Wireless communication systems use power control to reduce interference and increase system capacity while maintaining minimum signal quality standards. The capacity of wireless communication systems, i.e., WCDMA (Wideband Code Division Multiple Access) systems, relies heavily on the accurate implementation of uplink power control. Many wireless communication standards, such as 3GPP TS 25.101, include specific requirements for transmit power control accuracy within the wireless communication device. These device requirements include both absolute and relative accuracy transmit power requirements. The absolute requirements define a lower and an upper transmit power limit relative to a nominal transmit power. The relative requirements define minimum and maximum transmit power differences between two transmitted time slots, not necessarily adjacent time slots, as well as an aggregated transmit power difference over several time slots.
Closed-loop power control represents one method for controlling the transmit power within the wireless communication device to comply with the relative and absolute transmit power requirements. As used herein, closed-loop power control refers to feedback power control implemented within the wireless communication device. A closed-loop power control system determines the error between a measured transmit power and a desired transmit power. Based on this error, the closed-loop power control system adjusts the transmit power by adjusting a gain of a variable gain amplifier within a wireless transmitter of the wireless communication device.
Because power detectors have a limited dynamic range, wireless communication devices may be unable to accurately measure low transmit powers, causing closed-loop power control to become unreliable at low transmit powers. To avoid this, the wireless communication device may alternatively use open-loop power control. As used herein, open-loop power control refers to power control implemented within the wireless communication device that adjusts the transmit power, responsive to a power control command, based on known device operation parameters and/or environmental conditions. Open-loop power control enables compliance with the relative power requirements. However, because open-loop power control does not include any means for verifying the accuracy of the transmit power, open-loop power control may generate transmit powers that drift away from the desired transmit power, and therefore, violate the absolute power requirements.
Another solution may use a combination of closed-loop and open-loop power control. When a measured transmit power meets or exceeds a predetermined threshold, the wireless communication device implements the closed-loop power control. Otherwise, the wireless communication device implements open-loop power control.

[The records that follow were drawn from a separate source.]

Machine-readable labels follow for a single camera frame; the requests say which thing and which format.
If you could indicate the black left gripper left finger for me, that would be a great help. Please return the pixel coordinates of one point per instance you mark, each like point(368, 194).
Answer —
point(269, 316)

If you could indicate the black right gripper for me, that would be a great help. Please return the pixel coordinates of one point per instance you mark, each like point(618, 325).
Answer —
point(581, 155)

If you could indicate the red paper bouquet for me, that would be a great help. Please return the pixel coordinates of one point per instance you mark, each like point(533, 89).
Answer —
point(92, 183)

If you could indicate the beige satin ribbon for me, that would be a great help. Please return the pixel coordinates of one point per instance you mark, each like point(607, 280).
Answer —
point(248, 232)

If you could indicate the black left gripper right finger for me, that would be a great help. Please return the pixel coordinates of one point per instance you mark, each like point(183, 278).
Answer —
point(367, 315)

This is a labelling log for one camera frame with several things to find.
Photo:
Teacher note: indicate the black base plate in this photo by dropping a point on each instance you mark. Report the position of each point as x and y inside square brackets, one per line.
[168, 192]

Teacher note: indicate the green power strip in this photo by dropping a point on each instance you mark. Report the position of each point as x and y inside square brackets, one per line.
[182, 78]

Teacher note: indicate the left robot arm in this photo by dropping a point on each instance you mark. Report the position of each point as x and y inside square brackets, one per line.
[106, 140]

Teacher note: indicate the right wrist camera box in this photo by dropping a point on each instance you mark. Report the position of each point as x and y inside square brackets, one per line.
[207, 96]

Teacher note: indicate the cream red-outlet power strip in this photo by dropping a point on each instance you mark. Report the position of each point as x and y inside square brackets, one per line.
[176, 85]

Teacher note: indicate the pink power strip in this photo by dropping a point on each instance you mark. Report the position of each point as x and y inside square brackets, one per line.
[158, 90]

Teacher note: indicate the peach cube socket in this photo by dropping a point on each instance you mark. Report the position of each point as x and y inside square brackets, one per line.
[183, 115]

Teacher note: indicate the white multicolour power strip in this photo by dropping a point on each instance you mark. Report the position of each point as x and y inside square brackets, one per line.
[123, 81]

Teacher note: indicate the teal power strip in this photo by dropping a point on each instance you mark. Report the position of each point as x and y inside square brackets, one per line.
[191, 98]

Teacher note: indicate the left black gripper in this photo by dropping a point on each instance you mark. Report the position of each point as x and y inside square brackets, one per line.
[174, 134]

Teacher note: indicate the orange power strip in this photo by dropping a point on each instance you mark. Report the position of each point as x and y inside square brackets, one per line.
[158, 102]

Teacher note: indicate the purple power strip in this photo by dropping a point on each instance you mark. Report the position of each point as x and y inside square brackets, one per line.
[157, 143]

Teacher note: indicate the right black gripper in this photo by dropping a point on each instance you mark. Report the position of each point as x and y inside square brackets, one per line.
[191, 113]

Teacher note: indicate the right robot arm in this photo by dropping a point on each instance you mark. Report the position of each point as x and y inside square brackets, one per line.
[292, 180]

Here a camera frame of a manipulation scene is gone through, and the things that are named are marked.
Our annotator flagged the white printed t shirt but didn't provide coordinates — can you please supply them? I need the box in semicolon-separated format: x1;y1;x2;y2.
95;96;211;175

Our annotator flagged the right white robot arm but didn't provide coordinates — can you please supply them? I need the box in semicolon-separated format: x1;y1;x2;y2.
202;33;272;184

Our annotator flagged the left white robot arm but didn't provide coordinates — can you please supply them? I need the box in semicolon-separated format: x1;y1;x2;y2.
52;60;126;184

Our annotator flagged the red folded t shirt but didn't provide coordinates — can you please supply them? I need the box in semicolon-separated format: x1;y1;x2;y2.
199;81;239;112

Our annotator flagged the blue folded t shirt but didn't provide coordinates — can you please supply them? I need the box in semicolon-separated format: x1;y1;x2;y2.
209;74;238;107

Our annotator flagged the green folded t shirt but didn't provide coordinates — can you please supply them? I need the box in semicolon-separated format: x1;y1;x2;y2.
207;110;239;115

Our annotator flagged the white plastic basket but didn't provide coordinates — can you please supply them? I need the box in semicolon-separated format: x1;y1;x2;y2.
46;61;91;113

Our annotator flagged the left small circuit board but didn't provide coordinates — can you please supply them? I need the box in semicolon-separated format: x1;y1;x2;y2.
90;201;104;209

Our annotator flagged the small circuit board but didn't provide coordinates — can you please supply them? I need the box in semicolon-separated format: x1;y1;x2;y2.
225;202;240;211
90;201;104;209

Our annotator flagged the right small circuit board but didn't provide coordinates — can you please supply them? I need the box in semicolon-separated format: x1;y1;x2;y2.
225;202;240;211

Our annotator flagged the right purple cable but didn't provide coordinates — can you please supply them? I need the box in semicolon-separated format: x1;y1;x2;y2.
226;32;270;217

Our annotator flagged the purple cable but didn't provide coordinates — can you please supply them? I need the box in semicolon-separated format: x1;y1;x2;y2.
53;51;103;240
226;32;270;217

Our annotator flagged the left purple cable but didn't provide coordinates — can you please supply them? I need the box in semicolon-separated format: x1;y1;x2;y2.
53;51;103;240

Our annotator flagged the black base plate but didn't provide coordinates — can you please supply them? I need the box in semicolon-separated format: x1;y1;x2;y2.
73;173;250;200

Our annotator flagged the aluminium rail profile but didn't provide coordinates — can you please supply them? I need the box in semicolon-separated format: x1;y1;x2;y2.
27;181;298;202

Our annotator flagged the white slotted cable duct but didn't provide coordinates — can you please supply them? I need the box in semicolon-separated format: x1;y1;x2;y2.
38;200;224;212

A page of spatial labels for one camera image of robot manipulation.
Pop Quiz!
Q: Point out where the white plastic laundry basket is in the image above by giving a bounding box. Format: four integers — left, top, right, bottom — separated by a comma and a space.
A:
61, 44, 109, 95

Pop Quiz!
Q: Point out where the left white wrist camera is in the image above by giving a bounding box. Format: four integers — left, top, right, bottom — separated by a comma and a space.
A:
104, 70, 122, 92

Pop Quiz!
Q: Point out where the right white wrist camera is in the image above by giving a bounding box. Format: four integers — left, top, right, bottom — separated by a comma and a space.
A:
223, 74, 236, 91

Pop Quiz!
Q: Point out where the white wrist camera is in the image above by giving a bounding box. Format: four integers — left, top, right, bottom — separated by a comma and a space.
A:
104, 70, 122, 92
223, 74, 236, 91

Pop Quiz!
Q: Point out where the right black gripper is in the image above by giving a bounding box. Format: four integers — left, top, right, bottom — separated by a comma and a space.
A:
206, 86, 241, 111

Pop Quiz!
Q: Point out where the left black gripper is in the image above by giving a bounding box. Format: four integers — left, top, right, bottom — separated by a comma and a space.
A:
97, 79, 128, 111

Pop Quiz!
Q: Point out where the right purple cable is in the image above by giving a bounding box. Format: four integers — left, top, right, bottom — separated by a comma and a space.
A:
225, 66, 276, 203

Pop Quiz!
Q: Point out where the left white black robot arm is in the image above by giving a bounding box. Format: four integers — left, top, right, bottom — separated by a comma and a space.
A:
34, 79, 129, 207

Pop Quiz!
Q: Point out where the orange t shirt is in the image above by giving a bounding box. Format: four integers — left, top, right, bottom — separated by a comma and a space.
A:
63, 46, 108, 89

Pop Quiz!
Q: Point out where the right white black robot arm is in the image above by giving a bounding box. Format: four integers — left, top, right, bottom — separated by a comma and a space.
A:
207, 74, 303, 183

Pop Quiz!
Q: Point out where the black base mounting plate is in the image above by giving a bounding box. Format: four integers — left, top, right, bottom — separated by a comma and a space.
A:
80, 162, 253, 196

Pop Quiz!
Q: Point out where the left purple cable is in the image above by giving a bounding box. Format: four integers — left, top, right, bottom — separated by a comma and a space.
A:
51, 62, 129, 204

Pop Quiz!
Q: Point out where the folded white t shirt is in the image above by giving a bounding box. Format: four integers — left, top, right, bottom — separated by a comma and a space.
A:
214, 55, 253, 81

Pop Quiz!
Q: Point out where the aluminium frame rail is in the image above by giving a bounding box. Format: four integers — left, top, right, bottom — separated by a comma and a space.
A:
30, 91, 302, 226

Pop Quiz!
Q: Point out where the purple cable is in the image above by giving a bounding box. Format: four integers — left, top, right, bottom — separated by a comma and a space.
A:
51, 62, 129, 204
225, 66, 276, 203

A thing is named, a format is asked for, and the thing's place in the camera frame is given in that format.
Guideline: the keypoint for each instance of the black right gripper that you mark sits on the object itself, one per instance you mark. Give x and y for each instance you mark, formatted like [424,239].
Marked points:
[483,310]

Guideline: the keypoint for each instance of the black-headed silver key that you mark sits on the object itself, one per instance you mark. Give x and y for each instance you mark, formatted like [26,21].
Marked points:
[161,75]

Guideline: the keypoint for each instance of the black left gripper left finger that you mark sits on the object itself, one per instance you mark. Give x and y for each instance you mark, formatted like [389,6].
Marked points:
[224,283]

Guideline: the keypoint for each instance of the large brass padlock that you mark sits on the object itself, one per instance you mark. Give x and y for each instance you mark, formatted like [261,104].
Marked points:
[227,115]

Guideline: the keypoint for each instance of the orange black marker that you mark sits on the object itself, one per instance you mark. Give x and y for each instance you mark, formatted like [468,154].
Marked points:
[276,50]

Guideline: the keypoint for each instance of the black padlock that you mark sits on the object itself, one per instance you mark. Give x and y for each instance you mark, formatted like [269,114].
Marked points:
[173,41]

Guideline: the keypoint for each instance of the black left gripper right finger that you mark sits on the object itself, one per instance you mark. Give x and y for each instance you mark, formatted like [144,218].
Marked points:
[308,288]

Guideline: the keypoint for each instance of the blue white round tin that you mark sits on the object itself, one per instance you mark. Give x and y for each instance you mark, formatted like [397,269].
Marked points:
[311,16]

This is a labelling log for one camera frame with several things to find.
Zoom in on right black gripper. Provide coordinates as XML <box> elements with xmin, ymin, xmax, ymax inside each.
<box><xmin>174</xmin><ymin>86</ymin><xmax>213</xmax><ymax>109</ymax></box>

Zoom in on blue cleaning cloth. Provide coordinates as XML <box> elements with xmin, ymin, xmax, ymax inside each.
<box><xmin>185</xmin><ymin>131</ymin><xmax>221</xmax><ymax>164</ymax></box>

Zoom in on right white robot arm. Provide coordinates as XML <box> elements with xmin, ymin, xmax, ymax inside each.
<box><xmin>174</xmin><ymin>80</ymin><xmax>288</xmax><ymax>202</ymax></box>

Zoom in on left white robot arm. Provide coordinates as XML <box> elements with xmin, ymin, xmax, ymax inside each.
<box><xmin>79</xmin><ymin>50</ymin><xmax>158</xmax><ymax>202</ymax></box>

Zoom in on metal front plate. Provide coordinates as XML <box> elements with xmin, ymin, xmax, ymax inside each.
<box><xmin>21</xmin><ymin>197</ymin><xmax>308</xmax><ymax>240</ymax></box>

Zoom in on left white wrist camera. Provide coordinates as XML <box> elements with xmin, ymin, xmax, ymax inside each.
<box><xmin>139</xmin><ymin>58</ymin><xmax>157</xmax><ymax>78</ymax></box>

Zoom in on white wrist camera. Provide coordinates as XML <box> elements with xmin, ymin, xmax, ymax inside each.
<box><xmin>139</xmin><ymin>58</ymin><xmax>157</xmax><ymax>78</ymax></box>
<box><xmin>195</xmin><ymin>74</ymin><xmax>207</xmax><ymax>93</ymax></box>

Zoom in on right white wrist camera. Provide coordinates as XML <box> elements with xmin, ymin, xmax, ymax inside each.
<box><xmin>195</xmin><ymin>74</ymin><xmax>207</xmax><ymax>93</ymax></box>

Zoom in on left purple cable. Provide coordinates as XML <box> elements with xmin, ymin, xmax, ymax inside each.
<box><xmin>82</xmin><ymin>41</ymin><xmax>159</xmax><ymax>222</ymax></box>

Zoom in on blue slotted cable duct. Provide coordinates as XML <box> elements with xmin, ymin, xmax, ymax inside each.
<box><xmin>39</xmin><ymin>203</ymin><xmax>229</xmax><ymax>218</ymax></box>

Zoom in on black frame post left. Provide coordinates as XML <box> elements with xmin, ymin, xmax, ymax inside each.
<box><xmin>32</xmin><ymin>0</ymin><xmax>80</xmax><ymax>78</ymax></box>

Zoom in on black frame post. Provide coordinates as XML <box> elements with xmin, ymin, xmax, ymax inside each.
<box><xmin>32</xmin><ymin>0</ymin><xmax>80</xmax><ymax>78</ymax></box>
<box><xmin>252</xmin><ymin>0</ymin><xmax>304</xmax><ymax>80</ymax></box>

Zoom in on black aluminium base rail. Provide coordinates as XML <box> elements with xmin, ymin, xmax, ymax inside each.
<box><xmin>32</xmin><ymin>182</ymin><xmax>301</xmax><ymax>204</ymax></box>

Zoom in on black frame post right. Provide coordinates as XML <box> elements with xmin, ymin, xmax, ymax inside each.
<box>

It will be appreciated that this combination solution generally addresses the above-discussed issues associated with pure closed-loop and pure open-loop power control systems. However, because the open-loop transmit power is relatively undefined before the switch to closed-loop, the power step that occurs when switching from open-loop to closed-loop power control will also be relatively undefined, which may cause a discontinuity to occur during the transition. Further, because a gain control signal during closed-loop power control may significantly differ from the gain control signal generated after switching from closed-loop to open-loop power control, a discontinuity may also occur when switching from closed-loop to open-loop power control. These discontinuities may cause the power step between adjacent time slots to exceed the relative transmit power requirements during transitions between open-loop and closed-loop power control. Therefore, transitions between open-loop and closed-loop power control must be carefully controlled to ensure compliance with the relative transmit power requirements.